Meeting after meeting after meeting, no matter if it is face-to-face or online, will eventually lead to brain fuzz. Someone’s talking, but you have no idea what they’re saying. The same danger lurks in conducting eye examination after eye examination, 20 to 30 times a day. You can almost hear yourself hitting a wall.

This kind of short-term burnout is preventable. Just a few minutes can make a world of difference. Nobody has an endless attention span. There is a measurable limit to how long people can listen and when that limit is reached your brain will zone out whether or not you’ve given it permission.

Think you don’t have time to take a break? I suggest you don’t have time not to take a break. The longer you go without one, the more depleted your capacity becomes to understand and/or make good decisions. The danger is proactive interference. Things that were in your head earlier are coming back to mind. Whatever you were thinking about five minutes ago will interfere with what you’re doing now. You can’t stop thinking about something while doing the next thing. Taking breaks can reduce that. A two-minute psychological buffer zone, a quick but powerful mental reset to give yourself before moving from one thing to the next.

But aren’t interruptions the enemy of productivity? Not if they are between tasks, as opposed to within them. Interruptions between tasks are vital to overall functioning. Taking a break, even a quick one, right before a meeting or an eye examination can make it much more productive. The key is to use those interruptions wisely — and that’s just not something you can do by spending two minutes scrolling Facebook. Move away from your computer. Stand up. Get a glass of water.

If physical exercise is your thing do some star jumps or stretches. If not, try wakeful resting. Spend the two minutes sitting quietly, not reading or listening to anything, and just let your mind relax and empty.
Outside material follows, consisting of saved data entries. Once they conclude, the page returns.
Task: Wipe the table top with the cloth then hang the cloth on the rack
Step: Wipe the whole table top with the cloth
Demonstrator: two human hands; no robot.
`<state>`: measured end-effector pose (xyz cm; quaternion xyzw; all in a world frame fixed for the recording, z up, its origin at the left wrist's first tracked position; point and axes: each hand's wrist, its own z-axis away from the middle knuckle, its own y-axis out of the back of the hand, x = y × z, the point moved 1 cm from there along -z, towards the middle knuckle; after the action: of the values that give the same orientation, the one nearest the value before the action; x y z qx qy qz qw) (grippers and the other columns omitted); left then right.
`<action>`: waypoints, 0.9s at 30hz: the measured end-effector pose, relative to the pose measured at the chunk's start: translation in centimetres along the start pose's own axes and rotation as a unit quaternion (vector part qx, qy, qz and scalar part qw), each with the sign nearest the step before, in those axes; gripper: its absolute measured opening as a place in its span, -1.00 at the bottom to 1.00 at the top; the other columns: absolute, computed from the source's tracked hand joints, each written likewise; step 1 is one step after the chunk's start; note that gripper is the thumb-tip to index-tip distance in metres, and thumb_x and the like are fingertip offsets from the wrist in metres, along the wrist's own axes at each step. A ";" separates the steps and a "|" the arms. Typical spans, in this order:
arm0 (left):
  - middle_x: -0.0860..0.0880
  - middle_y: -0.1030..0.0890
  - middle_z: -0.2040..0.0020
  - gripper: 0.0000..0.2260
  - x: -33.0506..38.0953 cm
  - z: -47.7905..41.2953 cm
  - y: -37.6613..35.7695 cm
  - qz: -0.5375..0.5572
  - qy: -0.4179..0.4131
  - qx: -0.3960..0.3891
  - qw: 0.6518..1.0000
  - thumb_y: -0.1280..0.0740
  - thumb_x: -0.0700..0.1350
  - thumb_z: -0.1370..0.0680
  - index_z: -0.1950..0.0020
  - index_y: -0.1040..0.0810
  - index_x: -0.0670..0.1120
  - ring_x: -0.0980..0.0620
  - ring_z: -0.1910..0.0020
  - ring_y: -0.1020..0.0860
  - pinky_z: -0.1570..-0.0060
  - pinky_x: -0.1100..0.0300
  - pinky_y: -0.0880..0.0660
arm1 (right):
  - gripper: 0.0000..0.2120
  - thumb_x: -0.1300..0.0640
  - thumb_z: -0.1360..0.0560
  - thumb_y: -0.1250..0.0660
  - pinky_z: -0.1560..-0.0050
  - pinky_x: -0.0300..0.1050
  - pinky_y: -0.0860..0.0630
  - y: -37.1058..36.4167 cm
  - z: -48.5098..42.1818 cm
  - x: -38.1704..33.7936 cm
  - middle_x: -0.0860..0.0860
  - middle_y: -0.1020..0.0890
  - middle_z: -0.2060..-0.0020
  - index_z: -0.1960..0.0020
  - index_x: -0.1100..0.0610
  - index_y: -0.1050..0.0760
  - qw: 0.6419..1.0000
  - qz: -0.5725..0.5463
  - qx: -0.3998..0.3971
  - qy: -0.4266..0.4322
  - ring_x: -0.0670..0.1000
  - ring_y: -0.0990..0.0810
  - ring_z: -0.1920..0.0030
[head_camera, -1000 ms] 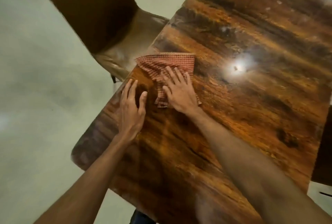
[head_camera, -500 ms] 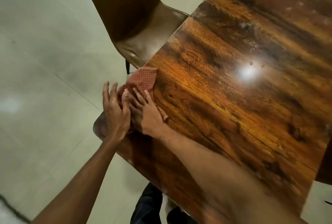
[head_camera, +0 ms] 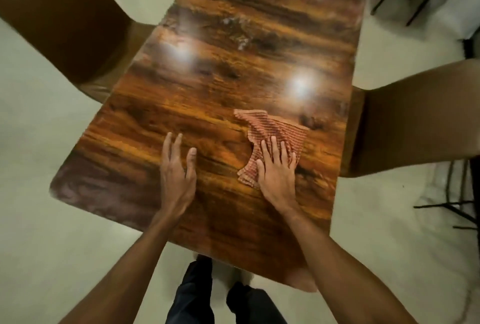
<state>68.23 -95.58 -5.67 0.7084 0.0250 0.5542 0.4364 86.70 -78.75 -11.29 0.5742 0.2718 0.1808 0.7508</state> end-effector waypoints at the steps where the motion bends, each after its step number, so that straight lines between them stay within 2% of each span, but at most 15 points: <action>1: -0.04 -0.15 -0.64 -0.47 1.1 0.7 -1.2 0.003 -0.010 -0.020 1.000 -0.10 0.17 -0.69 -0.59 -0.28 -0.08 -0.03 -0.60 -0.17 -0.55 -0.05 -0.20 | -0.42 -0.14 -0.71 0.09 -0.63 0.36 0.06 -0.3 1.4 0.5 0.04 0.01 -0.70 -0.70 -0.02 -0.01 1.000 -0.003 0.006 -0.027 0.16 0.05 -0.69; 3: -0.05 -0.15 -0.64 -0.48 3.3 2.2 -3.5 0.005 -0.028 -0.058 0.998 -0.11 0.14 -0.70 -0.60 -0.27 -0.08 -0.02 -0.60 -0.16 -0.56 -0.11 -0.19 | -0.41 -0.13 -0.71 0.06 -0.62 0.38 0.03 -1.4 4.6 -0.4 0.06 -0.01 -0.70 -0.70 0.01 -0.02 1.000 -0.003 0.008 -0.019 0.20 0.06 -0.69; 6: -0.07 -0.15 -0.64 -0.50 6.0 4.1 -5.9 -0.011 -0.059 -0.103 0.993 -0.12 0.12 -0.71 -0.60 -0.26 -0.08 -0.03 -0.60 -0.17 -0.55 -0.14 -0.20 | -0.44 -0.14 -0.73 0.04 -0.62 0.33 -0.03 -3.1 8.6 -1.8 0.03 -0.04 -0.70 -0.68 0.00 -0.10 0.992 -0.030 -0.016 0.121 0.14 0.06 -0.69; 7: -0.07 -0.15 -0.64 -0.49 6.6 4.6 -6.5 -0.015 -0.073 -0.116 0.990 -0.11 0.12 -0.70 -0.60 -0.25 -0.07 -0.04 -0.60 -0.17 -0.54 -0.14 -0.21 | -0.44 -0.16 -0.73 0.04 -0.62 0.32 -0.05 -2.7 8.6 -0.6 0.01 -0.05 -0.70 -0.68 -0.01 -0.12 0.990 -0.036 -0.010 0.139 0.11 0.03 -0.69; 9: -0.04 -0.12 -0.65 -0.49 7.7 5.5 -7.2 -0.022 -0.090 -0.142 0.986 -0.10 0.15 -0.71 -0.62 -0.21 -0.03 -0.03 -0.61 -0.16 -0.54 -0.16 -0.23 | -0.43 -0.18 -0.73 0.07 -0.64 0.29 -0.02 -1.5 7.4 3.5 -0.01 -0.01 -0.70 -0.69 -0.02 -0.08 0.995 -0.023 0.003 0.094 0.08 0.04 -0.69; 13: 0.00 -0.10 -0.66 -0.49 8.6 6.8 -7.9 -0.040 -0.099 -0.165 0.981 -0.11 0.16 -0.70 -0.62 -0.22 -0.01 -0.02 -0.61 -0.16 -0.52 -0.18 -0.25 | -0.41 -0.12 -0.73 0.04 -0.66 0.21 0.08 0.2 7.7 9.8 0.01 0.07 -0.70 -0.71 0.03 0.02 0.998 -0.031 0.013 -0.056 0.08 0.11 -0.70; 19: -0.05 -0.13 -0.65 -0.49 8.1 7.8 -7.8 -0.034 -0.102 -0.190 0.976 -0.13 0.12 -0.70 -0.61 -0.25 -0.05 -0.04 -0.61 -0.16 -0.52 -0.19 -0.26 | -0.41 -0.18 -0.72 0.05 -0.65 0.26 -0.03 -2.9 17.8 6.2 0.00 -0.06 -0.69 -0.70 -0.01 -0.05 0.994 -0.071 0.013 -0.077 0.09 0.01 -0.69; 22: -0.05 -0.15 -0.65 -0.51 5.9 7.5 -6.1 -0.034 -0.095 -0.188 0.977 -0.14 0.10 -0.70 -0.60 -0.26 -0.05 -0.04 -0.60 -0.18 -0.53 -0.17 -0.24 | -0.42 -0.12 -0.71 -0.02 -0.65 0.28 -0.04 -2.9 18.6 5.5 0.05 -0.11 -0.68 -0.69 0.05 -0.12 0.982 -0.092 0.040 -0.160 0.14 -0.05 -0.68; 24: -0.02 -0.14 -0.65 -0.51 4.0 7.1 -4.5 -0.023 -0.081 -0.190 0.978 -0.14 0.10 -0.70 -0.60 -0.25 -0.04 -0.02 -0.60 -0.17 -0.53 -0.19 -0.23 | -0.43 -0.09 -0.71 -0.01 -0.64 0.30 -0.06 -3.2 18.7 1.8 0.09 -0.13 -0.67 -0.68 0.09 -0.15 0.974 -0.085 0.056 -0.204 0.19 -0.09 -0.67; 27: 0.02 -0.11 -0.66 -0.48 1.0 5.8 -1.6 -0.009 -0.061 -0.183 0.981 -0.11 0.15 -0.69 -0.61 -0.24 -0.02 0.00 -0.61 -0.14 -0.55 -0.19 -0.20 | -0.44 -0.09 -0.71 -0.02 -0.61 0.30 -0.14 -4.8 18.5 -6.0 0.12 -0.24 -0.64 -0.65 0.08 -0.24 0.989 -0.068 0.051 -0.124 0.22 -0.21 -0.64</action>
<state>73.96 -97.52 -5.98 0.6486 -0.0969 0.5013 0.5644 93.17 -97.76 -11.07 0.6099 0.2237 0.0428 0.7591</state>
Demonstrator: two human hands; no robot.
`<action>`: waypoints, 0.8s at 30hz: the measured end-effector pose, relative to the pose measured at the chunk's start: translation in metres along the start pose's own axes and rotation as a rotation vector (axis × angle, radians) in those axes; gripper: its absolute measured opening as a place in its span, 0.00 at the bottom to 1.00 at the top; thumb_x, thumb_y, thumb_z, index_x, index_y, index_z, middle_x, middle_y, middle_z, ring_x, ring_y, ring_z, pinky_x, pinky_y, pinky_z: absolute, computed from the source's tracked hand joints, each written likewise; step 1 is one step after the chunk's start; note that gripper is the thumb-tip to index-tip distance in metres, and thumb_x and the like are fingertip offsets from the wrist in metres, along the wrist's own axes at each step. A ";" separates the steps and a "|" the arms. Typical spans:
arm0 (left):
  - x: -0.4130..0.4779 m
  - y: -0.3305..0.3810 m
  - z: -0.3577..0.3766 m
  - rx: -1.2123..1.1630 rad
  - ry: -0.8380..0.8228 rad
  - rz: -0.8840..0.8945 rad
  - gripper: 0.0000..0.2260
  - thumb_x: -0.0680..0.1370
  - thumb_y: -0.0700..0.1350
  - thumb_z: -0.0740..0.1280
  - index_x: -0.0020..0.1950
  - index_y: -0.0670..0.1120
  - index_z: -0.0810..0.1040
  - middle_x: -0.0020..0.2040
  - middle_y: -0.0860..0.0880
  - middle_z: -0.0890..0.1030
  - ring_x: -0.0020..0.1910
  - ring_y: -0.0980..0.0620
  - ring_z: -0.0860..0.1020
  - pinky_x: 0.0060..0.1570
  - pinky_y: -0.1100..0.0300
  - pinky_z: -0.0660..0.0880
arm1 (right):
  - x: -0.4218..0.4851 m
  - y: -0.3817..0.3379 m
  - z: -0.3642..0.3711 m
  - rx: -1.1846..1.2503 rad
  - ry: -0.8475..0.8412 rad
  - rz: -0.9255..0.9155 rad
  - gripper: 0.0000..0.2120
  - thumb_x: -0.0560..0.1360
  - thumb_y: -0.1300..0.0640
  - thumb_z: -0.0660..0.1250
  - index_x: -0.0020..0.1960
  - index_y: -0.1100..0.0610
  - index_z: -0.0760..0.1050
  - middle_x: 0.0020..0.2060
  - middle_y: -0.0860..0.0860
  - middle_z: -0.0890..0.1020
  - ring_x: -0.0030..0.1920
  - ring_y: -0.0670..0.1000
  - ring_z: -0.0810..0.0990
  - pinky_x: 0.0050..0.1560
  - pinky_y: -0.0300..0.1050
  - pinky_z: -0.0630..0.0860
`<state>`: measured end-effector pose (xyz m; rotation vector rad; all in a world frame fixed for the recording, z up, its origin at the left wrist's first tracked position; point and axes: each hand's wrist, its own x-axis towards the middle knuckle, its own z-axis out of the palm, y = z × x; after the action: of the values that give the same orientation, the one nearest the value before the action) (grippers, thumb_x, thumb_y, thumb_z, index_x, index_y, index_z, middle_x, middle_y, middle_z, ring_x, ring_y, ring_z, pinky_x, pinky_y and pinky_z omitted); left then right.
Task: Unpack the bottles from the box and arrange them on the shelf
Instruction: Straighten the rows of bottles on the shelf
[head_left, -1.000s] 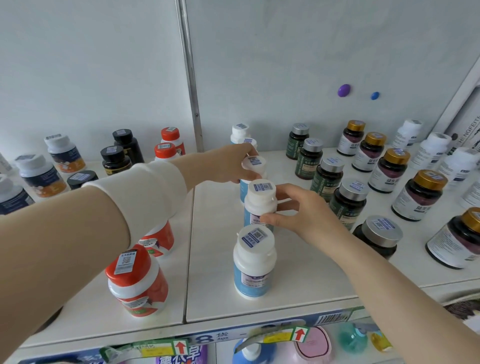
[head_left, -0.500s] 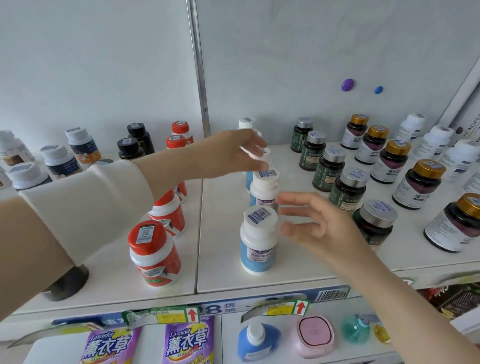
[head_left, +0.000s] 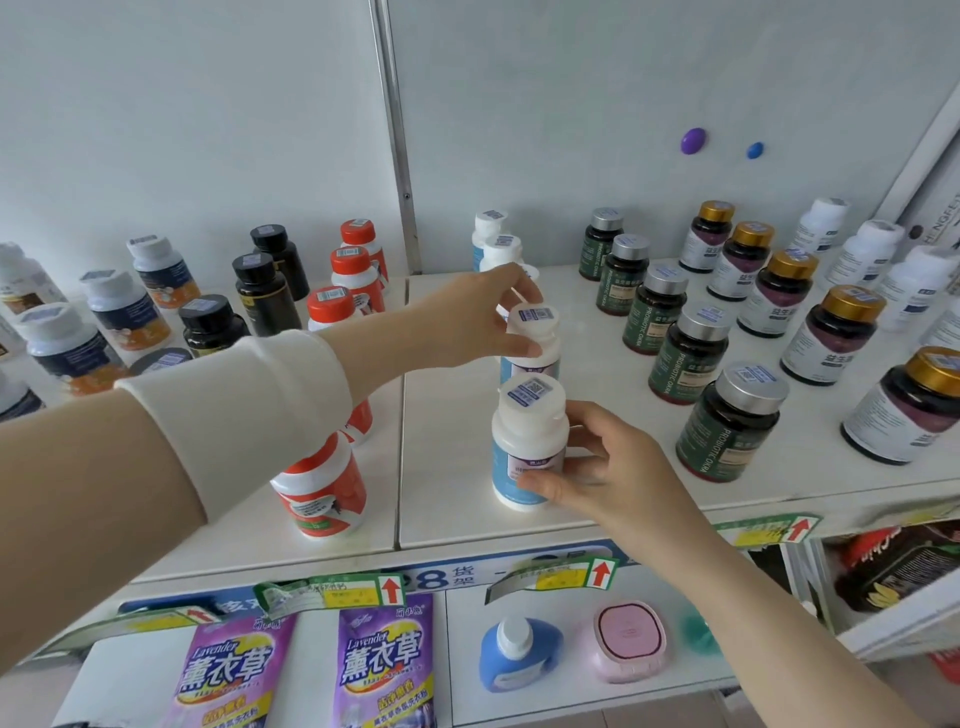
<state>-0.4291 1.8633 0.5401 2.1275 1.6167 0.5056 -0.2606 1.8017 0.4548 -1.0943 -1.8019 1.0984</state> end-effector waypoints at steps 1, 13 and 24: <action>0.000 0.000 0.000 -0.003 -0.001 0.001 0.20 0.74 0.46 0.70 0.63 0.48 0.69 0.52 0.56 0.74 0.46 0.56 0.76 0.37 0.75 0.69 | 0.000 0.000 -0.003 -0.004 0.001 0.004 0.22 0.64 0.56 0.77 0.50 0.41 0.71 0.51 0.45 0.83 0.51 0.46 0.83 0.50 0.35 0.78; 0.002 -0.002 -0.001 -0.046 -0.032 -0.014 0.19 0.75 0.44 0.69 0.64 0.48 0.68 0.53 0.55 0.73 0.47 0.55 0.75 0.34 0.76 0.72 | -0.007 0.006 -0.015 -0.028 0.021 0.041 0.22 0.64 0.55 0.76 0.52 0.40 0.71 0.54 0.47 0.82 0.54 0.48 0.82 0.56 0.44 0.78; -0.005 0.001 0.000 0.026 -0.018 -0.014 0.28 0.74 0.48 0.70 0.71 0.50 0.62 0.64 0.51 0.73 0.57 0.53 0.75 0.48 0.65 0.70 | -0.012 -0.009 -0.023 0.017 0.052 -0.005 0.33 0.63 0.48 0.72 0.65 0.45 0.64 0.59 0.38 0.75 0.60 0.42 0.76 0.59 0.39 0.75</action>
<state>-0.4302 1.8579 0.5407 2.1324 1.6357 0.4618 -0.2383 1.7946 0.4689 -1.0981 -1.7506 1.0716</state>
Even better if you can do it outside, or at least in front of a window. Being in nature has a huge impact on resetting the cognitive system and restoring attentional resources. Even looking at pictures of nature while you take a break is helpful.

However you choose to spend your two minutes, don’t lose them. What may seem at first like just one more thing to fit into your schedule can actually make whole days and weeks run more smoothly. You and your patients will benefit.